La reunión entre los alumnos comenzó con una colorida escena pasadas las 9. La bienvenida fue con un desayuno en el que las mesas escolares eran disimuladas por manteles blancos y banderas de ambos países; el centro de atención eran los churros con dulce de leche y la chocolatada. "Muy rico", dijo un japonés de 11 años -en castellano- cuando le preguntaron si le había gustado la factura.
"Estuvimos practicando inglés y un cuento para recibirlos", explicó Miguel Ángel Chávez Caballero, de 12 años. El encuentro siguió en un amplio salón donde, desde las gradas, los argentinos observaron cómo los japoneses se presentaban de a uno en castellano. "Buenos días, venimos de Nagata, Japón (...) Quiero saber más de la Argentina, por favor", decían.
El momento cúlmine llegó cuando los invitados interpretaron, en castellano, "Zamba de mi esperanza". Luego, a través de un video interactivo mostraron las actividades que realizan en su escuela; ello incluía fotos de cómo practican evacuaciones ante peligro de terremotos y maremotos, usuales en esa zona. Al final se podía ver a los 154 alumnos de Nagata sosteniendo una bandera argentina y un cartel que rezaba: "Nos encanta la Argentina". Minutos después, enfundados en kimonos, interpretaron el habilidoso baile Yosakoi Soran Bushi.

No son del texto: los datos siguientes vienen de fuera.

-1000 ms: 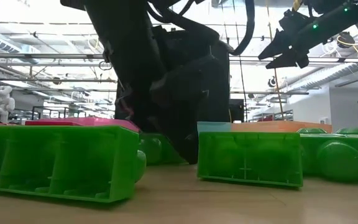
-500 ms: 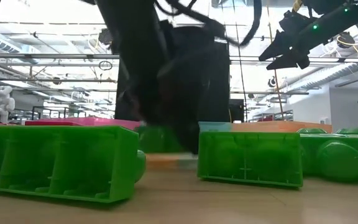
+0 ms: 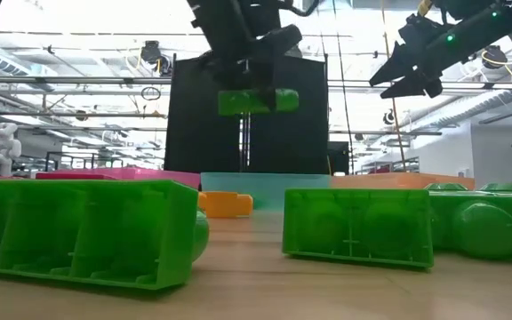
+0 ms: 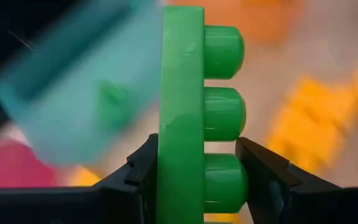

Los estudiantes locales, además de explicarles de qué se trataba el mate, les contaron un cuento realizando Kamishibai. Cuando los alumnos de cada escuela se comunicaban en su propio idioma, el presidente de la asociación de Ibaraki en la Argentina, Humberto Koike, oficiaba de traductor. Además de visitar esta escuela, los japoneses tuvieron un encuentro con el embajador Noriteru Fukushima y fueron a dos escuelas más. Una de hijos de empresarios japoneses y un instituto privado argentino-japonés en Almagro.